■ What is needed ■
Restate every line of the material, word for word.

■ Input data ■
⟨

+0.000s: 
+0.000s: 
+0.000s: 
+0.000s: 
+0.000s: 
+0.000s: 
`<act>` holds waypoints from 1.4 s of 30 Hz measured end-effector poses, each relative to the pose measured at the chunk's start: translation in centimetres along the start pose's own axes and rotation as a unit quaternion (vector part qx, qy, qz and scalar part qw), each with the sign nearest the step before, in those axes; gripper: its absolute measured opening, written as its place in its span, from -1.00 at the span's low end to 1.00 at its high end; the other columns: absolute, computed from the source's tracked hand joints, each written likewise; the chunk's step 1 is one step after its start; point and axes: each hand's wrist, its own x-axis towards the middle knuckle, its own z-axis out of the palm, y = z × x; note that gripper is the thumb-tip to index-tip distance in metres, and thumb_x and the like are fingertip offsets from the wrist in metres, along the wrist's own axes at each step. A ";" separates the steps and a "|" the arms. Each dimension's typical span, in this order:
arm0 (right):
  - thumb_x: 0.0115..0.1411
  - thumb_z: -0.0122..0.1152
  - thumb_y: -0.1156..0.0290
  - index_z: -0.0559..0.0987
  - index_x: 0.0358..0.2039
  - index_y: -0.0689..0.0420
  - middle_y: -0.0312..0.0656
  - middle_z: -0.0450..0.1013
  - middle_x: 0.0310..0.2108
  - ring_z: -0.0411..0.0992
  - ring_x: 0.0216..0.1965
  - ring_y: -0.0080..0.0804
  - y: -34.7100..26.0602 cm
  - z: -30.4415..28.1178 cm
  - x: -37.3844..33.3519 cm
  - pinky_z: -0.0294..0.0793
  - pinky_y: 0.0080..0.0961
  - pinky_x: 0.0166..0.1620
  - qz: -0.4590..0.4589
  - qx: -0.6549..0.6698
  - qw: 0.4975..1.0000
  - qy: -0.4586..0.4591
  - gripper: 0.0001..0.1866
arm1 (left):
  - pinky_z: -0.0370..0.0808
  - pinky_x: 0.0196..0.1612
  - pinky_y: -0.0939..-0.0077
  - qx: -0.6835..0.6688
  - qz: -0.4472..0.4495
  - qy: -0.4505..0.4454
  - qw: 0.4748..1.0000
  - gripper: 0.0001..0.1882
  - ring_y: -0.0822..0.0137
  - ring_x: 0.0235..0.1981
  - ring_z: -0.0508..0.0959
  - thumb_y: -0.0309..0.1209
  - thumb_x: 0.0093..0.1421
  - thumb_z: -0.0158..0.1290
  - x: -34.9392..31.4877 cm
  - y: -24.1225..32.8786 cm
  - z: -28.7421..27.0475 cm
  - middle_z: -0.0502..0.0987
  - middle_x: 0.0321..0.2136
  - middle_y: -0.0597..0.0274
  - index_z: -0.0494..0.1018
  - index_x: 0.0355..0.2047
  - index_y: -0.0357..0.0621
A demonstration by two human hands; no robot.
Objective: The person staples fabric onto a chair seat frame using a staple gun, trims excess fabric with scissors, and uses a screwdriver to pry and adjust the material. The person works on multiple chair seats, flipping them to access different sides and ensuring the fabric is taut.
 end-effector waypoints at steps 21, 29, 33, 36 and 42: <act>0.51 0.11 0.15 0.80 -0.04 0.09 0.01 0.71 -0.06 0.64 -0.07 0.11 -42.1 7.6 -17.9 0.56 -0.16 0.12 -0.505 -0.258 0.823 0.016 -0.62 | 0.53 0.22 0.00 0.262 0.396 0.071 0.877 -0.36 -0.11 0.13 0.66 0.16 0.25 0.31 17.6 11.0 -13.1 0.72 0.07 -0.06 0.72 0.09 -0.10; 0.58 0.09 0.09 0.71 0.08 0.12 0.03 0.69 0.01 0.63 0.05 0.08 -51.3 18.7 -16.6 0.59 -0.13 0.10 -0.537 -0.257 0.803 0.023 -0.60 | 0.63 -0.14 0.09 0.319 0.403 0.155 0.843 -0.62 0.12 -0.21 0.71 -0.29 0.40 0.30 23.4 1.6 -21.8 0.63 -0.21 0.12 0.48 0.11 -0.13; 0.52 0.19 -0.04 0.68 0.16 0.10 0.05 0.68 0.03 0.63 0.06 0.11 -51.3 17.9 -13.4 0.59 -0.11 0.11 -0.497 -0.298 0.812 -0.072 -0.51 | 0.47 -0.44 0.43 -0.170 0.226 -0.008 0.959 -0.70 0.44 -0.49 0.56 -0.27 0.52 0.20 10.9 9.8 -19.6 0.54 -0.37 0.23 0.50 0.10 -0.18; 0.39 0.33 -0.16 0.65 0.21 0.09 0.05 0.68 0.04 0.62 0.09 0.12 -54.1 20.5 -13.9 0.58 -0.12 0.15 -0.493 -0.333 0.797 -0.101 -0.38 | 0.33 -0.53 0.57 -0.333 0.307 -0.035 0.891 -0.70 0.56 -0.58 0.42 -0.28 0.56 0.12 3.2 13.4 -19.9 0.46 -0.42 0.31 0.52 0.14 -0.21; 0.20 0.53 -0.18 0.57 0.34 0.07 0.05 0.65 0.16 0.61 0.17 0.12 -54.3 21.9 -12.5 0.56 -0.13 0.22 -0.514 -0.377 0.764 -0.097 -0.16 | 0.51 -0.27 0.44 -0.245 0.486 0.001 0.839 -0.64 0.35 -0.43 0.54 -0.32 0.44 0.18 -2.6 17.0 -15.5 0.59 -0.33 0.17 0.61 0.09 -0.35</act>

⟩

■ Exercise solution ■
+0.000s: 
+0.000s: 
+0.000s: 
+0.000s: 
+0.000s: 
+0.000s: 
`<act>` holds waypoints from 1.4 s of 30 Hz measured end-effector poses, each relative to the pose measured at the chunk's start: translation in centimetres along the start pose's own axes and rotation as a unit quaternion (vector part qx, qy, qz and scalar part qw), each with the sign nearest the step before, in those axes; gripper: its absolute measured opening, written as its place in its span, from -1.00 at the span's low end to 1.00 at its high end; the other columns: absolute, computed from the source's tracked hand joints, each written likewise; the chunk's step 1 is one step after its start; point and axes: each hand's wrist, its own x-axis towards the middle knuckle, its own z-axis out of the palm, y = z × x; note that gripper is the thumb-tip to index-tip distance in metres, and thumb_x and the like are fingertip offsets from the wrist in metres, along the wrist's own axes at each step. A ";" separates the steps and a "|" the arms. Each dimension's typical span, in this order:
arm0 (right):
  - thumb_x: 0.0115..0.1411
  - thumb_z: -0.0122..0.1152
  - thumb_y: -0.1156..0.0290
  - index_z: -0.0559..0.0987
  - index_x: 0.0358..0.2039
  - index_y: -0.0689..0.0420
  - middle_y: -0.0312..0.0656
  - middle_z: -0.0450..0.1013
  - middle_x: 0.0310..0.2108
  - ring_z: -0.0411..0.0992
  - ring_x: 0.0216..0.1965
  - ring_y: -0.0080..0.0804
  - y: -34.7100..26.0602 cm
  - z: -30.4415..28.1178 cm
  - x: -37.3844..33.3519 cm
  - pinky_z: -0.0294..0.0793
  - pinky_y: 0.0080..0.0961
  - pinky_x: 0.0166..0.1620
  - qz: -0.4590..0.4589
  - qx: -0.6549..0.6698
  - qw: 0.4975..1.0000
  - qy: -0.4586..0.4591
  - gripper: 0.0001..0.1866
arm1 (left):
  - pinky_z: -0.0370..0.0808
  - pinky_x: 0.0196..0.1612
  - pinky_y: -0.0939..-0.0077
  - qx: -0.6835..0.6688
  - qz: -0.4472..0.4495
  - qy: -0.4505..0.4454
  - qw: 0.4748..1.0000
  - gripper: 0.0001..0.1882
  - ring_y: -0.0822..0.0137
  - ring_x: 0.0235..0.1981
  - ring_z: -0.0508..0.0959
  - thumb_y: -0.0309..0.1209
  - thumb_x: 0.0093..0.1421
  - thumb_z: -0.0158..0.1290
  - x: -34.9392..31.4877 cm
  - y: -24.1225..32.8786 cm
  - z: -28.7421..27.0475 cm
  - middle_z: -0.0502..0.0987
  - middle_x: 0.0321..0.2136
  - middle_y: -0.0597..0.0274
  - index_z: -0.0494..0.1018
  - index_x: 0.0355..0.2047
  - index_y: -0.0357..0.0621
A demonstration by two human hands; no robot.
Objective: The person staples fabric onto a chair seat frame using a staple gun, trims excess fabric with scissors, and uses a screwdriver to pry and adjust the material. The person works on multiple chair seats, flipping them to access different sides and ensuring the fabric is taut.
 end-effector waypoints at steps 21, 29, 33, 36 and 42: <act>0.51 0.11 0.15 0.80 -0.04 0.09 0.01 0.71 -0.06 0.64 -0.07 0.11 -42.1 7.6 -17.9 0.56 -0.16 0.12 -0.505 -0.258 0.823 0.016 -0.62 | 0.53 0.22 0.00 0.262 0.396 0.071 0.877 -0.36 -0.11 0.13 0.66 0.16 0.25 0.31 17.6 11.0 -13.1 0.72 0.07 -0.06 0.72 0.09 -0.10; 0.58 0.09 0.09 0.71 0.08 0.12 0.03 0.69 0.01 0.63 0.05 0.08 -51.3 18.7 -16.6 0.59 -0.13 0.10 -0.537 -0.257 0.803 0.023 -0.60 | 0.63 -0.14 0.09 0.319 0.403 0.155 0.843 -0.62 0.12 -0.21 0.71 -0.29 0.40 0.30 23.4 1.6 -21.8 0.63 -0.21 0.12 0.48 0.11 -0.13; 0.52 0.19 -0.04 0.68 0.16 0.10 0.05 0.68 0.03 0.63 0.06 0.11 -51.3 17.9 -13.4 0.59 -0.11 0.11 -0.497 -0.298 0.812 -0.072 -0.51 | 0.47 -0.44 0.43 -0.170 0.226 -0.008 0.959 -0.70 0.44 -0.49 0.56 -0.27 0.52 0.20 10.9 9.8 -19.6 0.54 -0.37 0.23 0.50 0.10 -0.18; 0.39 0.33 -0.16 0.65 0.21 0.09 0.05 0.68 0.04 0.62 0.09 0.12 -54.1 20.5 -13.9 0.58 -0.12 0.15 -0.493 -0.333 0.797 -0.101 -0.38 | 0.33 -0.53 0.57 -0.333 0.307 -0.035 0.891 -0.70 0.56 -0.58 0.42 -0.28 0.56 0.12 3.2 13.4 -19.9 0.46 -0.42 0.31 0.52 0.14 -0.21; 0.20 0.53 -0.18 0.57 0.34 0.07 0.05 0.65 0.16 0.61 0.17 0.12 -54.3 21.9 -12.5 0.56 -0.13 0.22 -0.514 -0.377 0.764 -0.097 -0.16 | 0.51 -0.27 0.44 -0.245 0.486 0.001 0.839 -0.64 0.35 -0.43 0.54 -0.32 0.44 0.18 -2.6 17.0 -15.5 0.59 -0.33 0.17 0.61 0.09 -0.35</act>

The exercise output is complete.